■ **What the exercise asks**
Going through the entries below, copy out each line that contains "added".

(Records for this exercise begins)

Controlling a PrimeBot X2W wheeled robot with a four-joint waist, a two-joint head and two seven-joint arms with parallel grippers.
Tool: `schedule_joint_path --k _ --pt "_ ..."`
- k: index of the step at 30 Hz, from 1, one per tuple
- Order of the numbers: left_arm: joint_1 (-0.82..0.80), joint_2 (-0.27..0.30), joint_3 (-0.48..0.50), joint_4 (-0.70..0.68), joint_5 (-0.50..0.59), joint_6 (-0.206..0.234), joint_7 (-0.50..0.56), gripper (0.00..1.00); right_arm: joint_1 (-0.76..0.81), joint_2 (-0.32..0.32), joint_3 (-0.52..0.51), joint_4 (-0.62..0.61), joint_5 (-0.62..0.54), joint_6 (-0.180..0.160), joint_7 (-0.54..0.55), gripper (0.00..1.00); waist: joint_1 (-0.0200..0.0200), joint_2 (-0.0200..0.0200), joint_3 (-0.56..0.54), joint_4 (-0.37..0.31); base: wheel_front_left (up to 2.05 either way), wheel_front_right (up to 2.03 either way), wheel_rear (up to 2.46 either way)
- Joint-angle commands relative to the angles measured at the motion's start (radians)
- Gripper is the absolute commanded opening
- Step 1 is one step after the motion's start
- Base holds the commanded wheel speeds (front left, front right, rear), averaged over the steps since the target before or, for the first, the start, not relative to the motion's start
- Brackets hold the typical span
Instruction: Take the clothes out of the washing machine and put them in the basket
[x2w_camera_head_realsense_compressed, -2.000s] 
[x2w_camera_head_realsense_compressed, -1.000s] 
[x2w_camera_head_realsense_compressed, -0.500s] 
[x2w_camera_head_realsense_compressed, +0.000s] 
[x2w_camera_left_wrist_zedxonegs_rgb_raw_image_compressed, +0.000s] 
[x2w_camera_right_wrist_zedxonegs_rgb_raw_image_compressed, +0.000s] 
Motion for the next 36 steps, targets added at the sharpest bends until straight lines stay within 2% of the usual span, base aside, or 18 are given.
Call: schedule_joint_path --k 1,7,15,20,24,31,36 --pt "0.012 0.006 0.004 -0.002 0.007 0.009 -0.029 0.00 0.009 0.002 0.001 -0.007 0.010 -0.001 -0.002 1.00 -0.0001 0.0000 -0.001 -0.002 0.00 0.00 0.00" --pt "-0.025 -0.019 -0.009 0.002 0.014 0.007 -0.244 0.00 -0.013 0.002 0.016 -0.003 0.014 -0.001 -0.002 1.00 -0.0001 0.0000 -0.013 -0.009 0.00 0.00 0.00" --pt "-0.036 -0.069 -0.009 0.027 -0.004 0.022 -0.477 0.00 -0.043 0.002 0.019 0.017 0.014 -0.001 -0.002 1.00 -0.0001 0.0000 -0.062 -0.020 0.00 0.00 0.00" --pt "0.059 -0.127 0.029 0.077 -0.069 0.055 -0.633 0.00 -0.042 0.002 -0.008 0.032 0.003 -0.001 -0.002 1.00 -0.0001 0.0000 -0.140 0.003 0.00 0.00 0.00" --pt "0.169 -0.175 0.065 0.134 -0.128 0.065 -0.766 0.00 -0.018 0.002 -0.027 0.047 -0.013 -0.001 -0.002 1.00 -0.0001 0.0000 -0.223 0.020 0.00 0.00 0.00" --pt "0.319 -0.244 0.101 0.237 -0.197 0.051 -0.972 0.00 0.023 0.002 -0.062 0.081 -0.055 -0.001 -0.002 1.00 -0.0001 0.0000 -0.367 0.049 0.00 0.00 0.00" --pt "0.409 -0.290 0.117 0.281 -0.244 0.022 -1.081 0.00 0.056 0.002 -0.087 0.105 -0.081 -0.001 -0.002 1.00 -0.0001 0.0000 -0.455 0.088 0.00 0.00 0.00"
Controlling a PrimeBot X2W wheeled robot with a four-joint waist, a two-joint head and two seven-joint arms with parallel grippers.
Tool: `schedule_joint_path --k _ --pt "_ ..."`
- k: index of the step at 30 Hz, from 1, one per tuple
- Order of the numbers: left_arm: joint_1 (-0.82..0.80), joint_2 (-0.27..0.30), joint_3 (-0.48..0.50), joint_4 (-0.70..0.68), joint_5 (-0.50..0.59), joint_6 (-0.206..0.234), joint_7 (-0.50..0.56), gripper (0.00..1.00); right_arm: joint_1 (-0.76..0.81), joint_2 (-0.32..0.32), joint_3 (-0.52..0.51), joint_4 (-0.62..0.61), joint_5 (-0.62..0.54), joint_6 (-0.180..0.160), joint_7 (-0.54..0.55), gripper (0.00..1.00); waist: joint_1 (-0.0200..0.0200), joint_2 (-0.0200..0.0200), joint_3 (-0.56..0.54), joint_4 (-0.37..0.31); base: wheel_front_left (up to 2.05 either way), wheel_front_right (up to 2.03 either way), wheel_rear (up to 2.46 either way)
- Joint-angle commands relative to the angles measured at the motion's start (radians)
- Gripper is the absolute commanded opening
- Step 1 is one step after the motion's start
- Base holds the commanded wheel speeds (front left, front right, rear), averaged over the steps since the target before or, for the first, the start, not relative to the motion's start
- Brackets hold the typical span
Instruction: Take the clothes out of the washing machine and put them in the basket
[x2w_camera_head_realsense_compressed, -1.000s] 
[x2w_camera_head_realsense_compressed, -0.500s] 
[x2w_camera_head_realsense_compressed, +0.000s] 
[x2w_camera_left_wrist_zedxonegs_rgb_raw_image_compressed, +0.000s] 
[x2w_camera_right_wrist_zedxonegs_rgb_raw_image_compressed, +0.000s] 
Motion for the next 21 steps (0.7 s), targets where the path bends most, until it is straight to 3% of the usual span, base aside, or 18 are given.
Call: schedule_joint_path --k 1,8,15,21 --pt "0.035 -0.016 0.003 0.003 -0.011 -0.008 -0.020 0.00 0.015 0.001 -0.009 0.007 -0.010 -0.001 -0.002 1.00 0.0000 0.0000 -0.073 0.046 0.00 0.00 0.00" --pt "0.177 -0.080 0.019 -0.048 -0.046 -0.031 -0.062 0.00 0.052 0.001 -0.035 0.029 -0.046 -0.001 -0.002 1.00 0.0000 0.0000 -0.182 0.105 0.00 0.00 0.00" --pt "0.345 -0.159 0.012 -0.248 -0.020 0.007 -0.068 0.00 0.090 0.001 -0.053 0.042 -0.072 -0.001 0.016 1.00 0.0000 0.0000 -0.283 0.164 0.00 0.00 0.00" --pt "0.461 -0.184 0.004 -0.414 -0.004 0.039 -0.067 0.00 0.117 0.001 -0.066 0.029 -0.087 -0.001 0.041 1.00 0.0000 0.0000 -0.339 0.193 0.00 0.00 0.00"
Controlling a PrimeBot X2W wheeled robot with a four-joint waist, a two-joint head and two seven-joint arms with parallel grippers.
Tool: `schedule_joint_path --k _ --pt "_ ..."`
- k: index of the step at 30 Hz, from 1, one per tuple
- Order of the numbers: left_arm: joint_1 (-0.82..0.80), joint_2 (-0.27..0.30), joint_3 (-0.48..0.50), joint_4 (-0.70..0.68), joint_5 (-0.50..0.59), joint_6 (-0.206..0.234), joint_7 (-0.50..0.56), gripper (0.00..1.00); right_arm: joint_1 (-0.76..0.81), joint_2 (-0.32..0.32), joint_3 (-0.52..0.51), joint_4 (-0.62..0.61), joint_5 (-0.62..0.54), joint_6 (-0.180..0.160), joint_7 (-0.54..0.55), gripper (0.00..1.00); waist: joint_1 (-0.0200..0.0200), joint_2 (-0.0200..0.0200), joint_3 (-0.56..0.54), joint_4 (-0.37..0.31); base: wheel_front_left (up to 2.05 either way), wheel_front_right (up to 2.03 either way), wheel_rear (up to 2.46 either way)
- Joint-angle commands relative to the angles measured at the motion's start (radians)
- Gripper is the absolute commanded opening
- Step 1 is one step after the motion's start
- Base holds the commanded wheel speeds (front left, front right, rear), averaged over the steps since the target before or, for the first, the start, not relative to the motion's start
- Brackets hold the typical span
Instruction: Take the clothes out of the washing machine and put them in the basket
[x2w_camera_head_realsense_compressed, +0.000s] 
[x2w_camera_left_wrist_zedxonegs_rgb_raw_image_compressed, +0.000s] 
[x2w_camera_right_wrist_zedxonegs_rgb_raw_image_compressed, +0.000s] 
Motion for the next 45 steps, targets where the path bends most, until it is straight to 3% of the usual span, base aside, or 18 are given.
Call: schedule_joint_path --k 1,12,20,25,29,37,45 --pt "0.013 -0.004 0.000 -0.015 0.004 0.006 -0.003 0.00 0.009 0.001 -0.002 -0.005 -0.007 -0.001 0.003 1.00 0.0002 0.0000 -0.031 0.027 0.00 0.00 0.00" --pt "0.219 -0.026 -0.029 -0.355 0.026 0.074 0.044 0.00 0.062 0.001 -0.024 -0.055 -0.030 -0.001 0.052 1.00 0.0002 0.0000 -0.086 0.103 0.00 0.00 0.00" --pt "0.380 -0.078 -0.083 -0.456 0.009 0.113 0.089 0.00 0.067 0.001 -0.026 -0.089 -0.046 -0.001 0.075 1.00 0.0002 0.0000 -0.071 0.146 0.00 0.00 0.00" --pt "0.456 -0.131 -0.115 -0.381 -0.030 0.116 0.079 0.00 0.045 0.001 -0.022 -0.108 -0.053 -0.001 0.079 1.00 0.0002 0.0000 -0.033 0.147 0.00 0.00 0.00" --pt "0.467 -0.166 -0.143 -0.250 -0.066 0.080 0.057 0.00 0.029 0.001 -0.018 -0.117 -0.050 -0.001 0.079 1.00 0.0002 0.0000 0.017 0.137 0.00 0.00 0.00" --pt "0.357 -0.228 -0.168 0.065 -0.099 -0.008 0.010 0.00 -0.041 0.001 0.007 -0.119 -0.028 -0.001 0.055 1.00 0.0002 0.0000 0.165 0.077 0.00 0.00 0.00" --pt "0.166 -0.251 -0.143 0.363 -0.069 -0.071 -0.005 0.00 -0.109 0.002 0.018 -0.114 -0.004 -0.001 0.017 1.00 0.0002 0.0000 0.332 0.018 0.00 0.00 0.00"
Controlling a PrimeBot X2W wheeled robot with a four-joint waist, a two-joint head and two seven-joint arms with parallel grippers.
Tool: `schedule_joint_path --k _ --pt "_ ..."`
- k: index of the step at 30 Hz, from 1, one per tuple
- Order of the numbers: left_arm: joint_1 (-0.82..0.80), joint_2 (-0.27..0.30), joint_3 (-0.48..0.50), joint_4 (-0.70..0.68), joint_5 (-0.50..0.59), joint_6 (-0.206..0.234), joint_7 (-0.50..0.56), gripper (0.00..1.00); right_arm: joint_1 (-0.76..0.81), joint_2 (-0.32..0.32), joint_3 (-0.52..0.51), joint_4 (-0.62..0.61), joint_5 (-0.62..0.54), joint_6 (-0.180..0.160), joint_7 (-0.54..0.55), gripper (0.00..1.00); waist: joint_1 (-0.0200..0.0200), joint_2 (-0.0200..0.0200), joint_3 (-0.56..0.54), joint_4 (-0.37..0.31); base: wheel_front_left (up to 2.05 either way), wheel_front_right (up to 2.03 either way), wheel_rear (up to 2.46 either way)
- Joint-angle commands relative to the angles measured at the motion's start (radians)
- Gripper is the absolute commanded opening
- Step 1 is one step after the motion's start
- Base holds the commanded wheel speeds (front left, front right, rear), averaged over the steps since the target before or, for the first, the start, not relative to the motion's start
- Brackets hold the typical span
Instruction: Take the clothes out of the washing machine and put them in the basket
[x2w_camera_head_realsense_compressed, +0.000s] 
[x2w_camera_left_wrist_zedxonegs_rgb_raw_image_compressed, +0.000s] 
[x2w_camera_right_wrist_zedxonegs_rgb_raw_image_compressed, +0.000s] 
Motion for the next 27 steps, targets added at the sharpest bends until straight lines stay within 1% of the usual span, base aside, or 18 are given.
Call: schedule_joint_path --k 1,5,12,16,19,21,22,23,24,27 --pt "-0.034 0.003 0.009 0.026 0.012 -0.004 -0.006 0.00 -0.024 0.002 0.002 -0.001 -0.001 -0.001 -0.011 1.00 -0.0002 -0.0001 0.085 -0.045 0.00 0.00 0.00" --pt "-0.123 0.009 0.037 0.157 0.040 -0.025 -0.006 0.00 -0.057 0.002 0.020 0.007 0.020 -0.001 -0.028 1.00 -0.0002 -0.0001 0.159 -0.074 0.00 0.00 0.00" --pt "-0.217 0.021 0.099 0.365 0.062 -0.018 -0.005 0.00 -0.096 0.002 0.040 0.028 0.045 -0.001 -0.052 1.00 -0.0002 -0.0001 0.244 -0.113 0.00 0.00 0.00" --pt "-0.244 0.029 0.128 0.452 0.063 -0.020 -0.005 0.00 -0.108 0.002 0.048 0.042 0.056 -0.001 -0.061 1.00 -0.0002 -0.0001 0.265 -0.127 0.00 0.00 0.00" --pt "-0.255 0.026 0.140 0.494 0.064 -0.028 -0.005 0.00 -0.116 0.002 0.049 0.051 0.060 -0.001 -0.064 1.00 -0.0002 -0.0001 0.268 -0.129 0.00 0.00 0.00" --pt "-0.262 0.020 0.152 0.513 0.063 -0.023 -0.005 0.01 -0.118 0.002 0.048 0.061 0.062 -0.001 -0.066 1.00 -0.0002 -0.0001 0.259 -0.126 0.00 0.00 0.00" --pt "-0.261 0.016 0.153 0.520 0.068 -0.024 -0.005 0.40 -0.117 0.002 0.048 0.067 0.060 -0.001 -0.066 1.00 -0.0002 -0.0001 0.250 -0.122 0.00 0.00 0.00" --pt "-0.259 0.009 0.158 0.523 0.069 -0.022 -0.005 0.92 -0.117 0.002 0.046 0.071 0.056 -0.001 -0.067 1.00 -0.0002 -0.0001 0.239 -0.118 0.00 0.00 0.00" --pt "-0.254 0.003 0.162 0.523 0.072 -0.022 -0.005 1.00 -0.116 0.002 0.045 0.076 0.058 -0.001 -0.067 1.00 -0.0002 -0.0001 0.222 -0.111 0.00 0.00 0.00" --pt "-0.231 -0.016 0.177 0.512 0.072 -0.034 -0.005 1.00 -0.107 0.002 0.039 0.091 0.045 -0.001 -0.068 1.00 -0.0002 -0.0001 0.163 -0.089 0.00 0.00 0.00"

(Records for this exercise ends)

■ **Answer to this problem**
Motion for the next 36 steps, targets added at the sharpest bends until straight lines stay within 2% of the usual span, base aside, or 18 are given.
Motion for the next 27 steps, targets added at the sharpest bends until straight lines stay within 1% of the usual span, base aside, or 18 are given.

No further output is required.